Importantly, the genes identified in this study are interesting not only as potential biomarkers but also as mediators of acetaminophen-induced cell death and regeneration in liver. For example, the role of OSMR in acetaminophen-induced liver injury deserves attention because genes coding for its two subunits, Osmr and Il6st, were both identified as genotype-independent biomarkers of the liver toxicity outcome. It is known that Il6st expression is essential for the control of the hepatic acute-phase response during liver regeneration (Streetz et al., 2003; Wuestefeld et al., 2003). However, while IL-6 represents one of the best-studied cytokines, there is relatively little known about the biological activities of oncostatin M (OSM), a cytokine secreted by activated T lymphocytes, macrophages, and neutrophils. OSM may have a profibrotic role in liver injury owing to its ability to induce tissue inhibitor of metalloproteinase (TIMP) 1 (Richards et al., 1993) and TIMP3 (Li and Zafarullah, 1998). While OSM has been shown to be increased following acetaminophen-induced liver injury (Masubuchi et al., 2003), Osmr transcript levels have not been shown previously to correlate with liver necrosis end points. Additionally, knockout mice deficient for Osmr display defects in liver regeneration following carbon tetrachloride exposure (Nakamura et al., 2004); more importantly, administration of exogenous OSM ameliorated liver injury in wild-type mice (Nakamura et al., 2004).

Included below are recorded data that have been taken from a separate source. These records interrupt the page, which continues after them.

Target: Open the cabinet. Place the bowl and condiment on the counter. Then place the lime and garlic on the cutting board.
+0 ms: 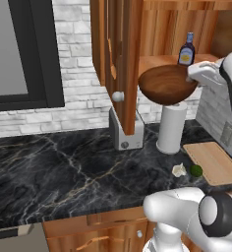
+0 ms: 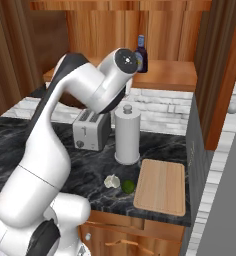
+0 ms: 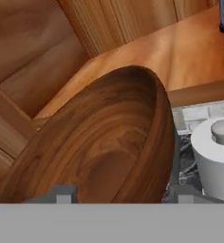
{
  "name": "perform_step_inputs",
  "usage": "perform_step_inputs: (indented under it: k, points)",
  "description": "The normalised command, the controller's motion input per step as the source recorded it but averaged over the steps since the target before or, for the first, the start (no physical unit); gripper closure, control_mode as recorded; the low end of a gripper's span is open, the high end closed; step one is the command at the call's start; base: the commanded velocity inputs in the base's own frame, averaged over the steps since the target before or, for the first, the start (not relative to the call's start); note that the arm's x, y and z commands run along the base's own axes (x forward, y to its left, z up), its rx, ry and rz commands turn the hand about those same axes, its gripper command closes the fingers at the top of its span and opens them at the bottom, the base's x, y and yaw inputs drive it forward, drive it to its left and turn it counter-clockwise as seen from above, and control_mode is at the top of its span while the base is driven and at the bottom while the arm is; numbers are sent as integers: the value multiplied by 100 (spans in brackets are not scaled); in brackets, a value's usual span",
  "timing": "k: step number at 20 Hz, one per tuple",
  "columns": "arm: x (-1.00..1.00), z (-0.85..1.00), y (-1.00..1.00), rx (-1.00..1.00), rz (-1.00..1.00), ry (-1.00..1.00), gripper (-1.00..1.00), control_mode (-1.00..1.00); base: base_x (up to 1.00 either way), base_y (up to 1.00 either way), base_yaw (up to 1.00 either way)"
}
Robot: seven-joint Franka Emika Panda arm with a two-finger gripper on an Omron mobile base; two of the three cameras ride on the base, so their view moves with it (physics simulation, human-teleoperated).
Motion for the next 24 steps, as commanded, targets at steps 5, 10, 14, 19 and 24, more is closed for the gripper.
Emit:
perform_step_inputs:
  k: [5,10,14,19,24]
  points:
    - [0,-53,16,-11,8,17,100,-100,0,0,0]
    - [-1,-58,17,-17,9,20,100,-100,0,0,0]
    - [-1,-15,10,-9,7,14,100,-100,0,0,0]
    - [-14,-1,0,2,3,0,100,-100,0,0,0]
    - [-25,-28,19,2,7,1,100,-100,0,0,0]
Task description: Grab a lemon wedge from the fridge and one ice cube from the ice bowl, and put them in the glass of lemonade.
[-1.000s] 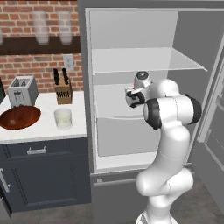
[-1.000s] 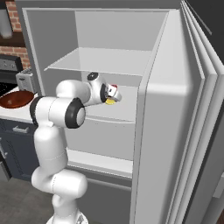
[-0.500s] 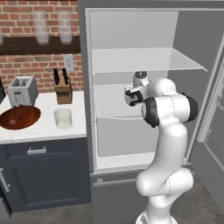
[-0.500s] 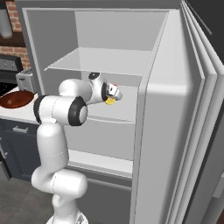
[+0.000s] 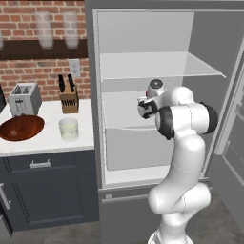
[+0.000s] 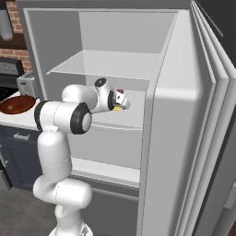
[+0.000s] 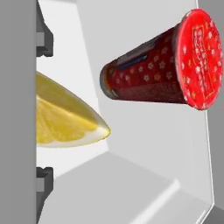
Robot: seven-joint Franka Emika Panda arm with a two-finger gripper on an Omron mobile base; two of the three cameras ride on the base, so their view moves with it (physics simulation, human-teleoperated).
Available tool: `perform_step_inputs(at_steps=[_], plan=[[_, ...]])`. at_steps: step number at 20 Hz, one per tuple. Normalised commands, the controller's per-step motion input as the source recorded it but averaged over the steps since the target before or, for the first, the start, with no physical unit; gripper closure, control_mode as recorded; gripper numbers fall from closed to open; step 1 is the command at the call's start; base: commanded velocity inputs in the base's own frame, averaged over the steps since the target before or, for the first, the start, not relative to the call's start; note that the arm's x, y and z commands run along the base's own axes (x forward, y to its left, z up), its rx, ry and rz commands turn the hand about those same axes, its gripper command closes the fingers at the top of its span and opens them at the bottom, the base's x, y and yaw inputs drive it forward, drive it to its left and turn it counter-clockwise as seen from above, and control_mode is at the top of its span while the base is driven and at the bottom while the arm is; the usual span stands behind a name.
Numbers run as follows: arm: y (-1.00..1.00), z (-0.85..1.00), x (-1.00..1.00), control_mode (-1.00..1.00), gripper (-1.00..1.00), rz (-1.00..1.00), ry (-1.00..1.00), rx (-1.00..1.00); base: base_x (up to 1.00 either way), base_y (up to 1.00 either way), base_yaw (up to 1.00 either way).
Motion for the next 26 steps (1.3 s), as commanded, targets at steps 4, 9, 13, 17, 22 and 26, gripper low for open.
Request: perform_step_inputs(at_steps=[4,9,13,17,22,26], plan=[[0.00,-0.13,0.08,-1.00,-1.00,0.00,0.00,0.00,0.00,0.00,0.00],[0.00,-0.08,0.01,-1.00,-1.00,0.00,0.00,0.00,0.00,0.00,0.00],[0.00,-0.21,0.00,-1.00,-1.00,0.00,0.06,0.00,0.00,0.00,0.00],[0.00,-0.08,-0.01,-1.00,1.00,0.00,0.06,0.00,0.00,0.00,0.00],[0.00,-0.04,0.00,-1.00,1.00,0.00,0.06,0.00,0.00,0.00,0.00],[0.00,0.00,0.00,-1.00,1.00,0.00,0.02,0.00,0.00,0.00,0.00]])
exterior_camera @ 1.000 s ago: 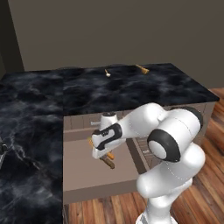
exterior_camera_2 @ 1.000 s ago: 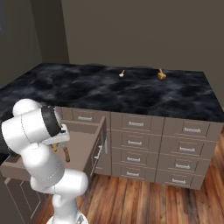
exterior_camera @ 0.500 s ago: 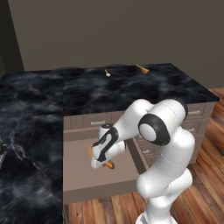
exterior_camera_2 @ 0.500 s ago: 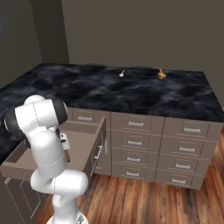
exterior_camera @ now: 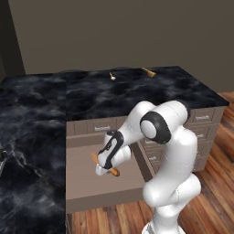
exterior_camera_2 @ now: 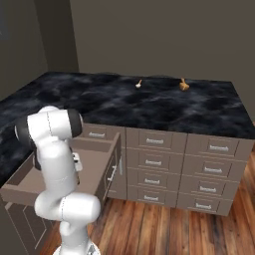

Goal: Pick up the metallic utensils from the counter and place them in the open drawer. Make sure not to pick up any wooden utensils.

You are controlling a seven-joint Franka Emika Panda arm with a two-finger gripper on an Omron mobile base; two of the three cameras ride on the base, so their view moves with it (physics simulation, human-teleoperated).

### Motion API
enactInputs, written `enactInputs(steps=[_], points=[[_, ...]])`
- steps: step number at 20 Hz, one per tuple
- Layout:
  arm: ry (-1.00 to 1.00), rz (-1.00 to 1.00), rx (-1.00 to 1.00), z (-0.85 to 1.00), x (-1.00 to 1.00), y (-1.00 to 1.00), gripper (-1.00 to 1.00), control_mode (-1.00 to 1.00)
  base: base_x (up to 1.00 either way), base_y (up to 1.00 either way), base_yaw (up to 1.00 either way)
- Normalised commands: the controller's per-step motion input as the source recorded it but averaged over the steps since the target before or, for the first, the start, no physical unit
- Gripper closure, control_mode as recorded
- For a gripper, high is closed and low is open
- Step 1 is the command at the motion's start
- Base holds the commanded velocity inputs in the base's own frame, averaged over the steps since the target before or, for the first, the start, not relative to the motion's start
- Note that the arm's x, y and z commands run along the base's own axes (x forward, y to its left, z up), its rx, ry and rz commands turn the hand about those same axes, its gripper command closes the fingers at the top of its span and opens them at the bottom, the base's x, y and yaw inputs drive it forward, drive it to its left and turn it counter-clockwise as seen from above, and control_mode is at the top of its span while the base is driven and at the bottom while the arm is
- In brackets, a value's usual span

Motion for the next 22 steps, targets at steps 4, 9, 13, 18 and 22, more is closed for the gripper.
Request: enactInputs(steps=[4, 9, 13, 18, 22], points=[[0.03, -0.01, -0.01, 0.0, 0.5, 0.03, 1.0, -1.0, 0.0, 0.0, 0.0], [0.0, 0.0, 0.0, -0.05, -0.02, 0.04, 1.0, -1.0, 0.0, 0.0, 0.0], [0.0, 0.0, 0.0, -0.29, -0.09, 0.04, 1.0, -1.0, 0.0, 0.0, 0.0], [0.0, 0.0, 0.0, -0.17, -0.02, 0.0, 1.0, -1.0, 0.0, 0.0, 0.0], [0.0, 0.0, 0.0, 0.02, 0.0, 0.0, -1.0, -1.0, 0.0, 0.0, 0.0]])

In addition, expression of Mlxipl, also known as carbohydrate response element–binding protein (Chrebp), a transcription factor that plays a central role in the dietary regulation of hepatic gene expression by glucose, was decreased as the degree of liver necrosis increased in animals treated with acetaminophen. Several recent studies demonstrated that acetaminophen can affect blood glucose levels (Kendig et al., 2008) and improve glucose tolerance in mice fed a high-fat diet (Shertzer et al., 2008). The former study showed that daily administration of acetaminophen prevented approximately 70% of weight gain compared to mice fed the high-fat diet alone, even at a daily dose that was lower than half of the maximum recommended weight-adjusted human dose (Kendig et al., 2008). In addition, decreases in liver glucose and increases in lipid content were observed in the mouse liver after acetaminophen overdose using nuclear magnetic resonance-based metabolomics (Coen et al., 2004) and may explain the dramatic decrease in Mlxipl transcript levels observed in our work. While further studies need to be conducted to link effects on glucose modulation at subacute doses of acetaminophen with the acute toxic doses used in our study, changes in Mlxipl expression may yield insight into the mechanism of these phenomena.

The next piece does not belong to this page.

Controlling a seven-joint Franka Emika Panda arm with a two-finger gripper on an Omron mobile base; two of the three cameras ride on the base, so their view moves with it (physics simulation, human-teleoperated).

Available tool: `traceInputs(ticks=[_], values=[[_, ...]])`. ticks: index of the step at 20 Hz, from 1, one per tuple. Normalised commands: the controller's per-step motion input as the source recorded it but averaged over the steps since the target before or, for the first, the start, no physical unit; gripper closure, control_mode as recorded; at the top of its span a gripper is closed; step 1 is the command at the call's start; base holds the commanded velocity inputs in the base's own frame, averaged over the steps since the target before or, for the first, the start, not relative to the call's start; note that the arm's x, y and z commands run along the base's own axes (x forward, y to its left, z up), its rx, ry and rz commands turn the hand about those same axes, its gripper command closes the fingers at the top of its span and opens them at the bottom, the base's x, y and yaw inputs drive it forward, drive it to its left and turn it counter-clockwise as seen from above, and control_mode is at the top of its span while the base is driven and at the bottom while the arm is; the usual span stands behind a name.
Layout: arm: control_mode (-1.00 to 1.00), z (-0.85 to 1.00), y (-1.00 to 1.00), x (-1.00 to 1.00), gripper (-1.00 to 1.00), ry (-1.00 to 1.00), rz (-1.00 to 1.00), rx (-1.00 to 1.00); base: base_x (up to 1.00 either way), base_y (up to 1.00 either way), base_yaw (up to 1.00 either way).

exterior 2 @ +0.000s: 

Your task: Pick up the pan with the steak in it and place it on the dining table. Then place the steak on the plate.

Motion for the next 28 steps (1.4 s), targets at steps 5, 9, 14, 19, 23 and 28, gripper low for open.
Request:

An important limitation of the animal studies of toxicity mechanisms is the ability to translate the data to clinical findings. A recent study that compared acetaminophen toxicity in the rat and humans showed that, in the rat, gene expression data from peripheral blood cells can provide valuable information about overtly toxic exposure levels (Bushel et al., 2007). Furthermore, based on the subset of 66 genes that were retrieved from a rat blood training set, it was possible to distinguish humans who overdosed on acetaminophen (five cases) from normal individuals (three controls). None of the 26 genes identified in our multistrain study could be matched to human blood transcriptome and serum alanine aminotransferase data from subjects overdosing on acetaminophen reported by Bushel et al. (2007). However, it should be noted that the small sample size of the human data set, as well as the unavoidable variability in the timing of the collection of human blood samples (2 or 5 days after ingestion of acetaminophen), could have been the major factors for lack of mouse-to-human overlap.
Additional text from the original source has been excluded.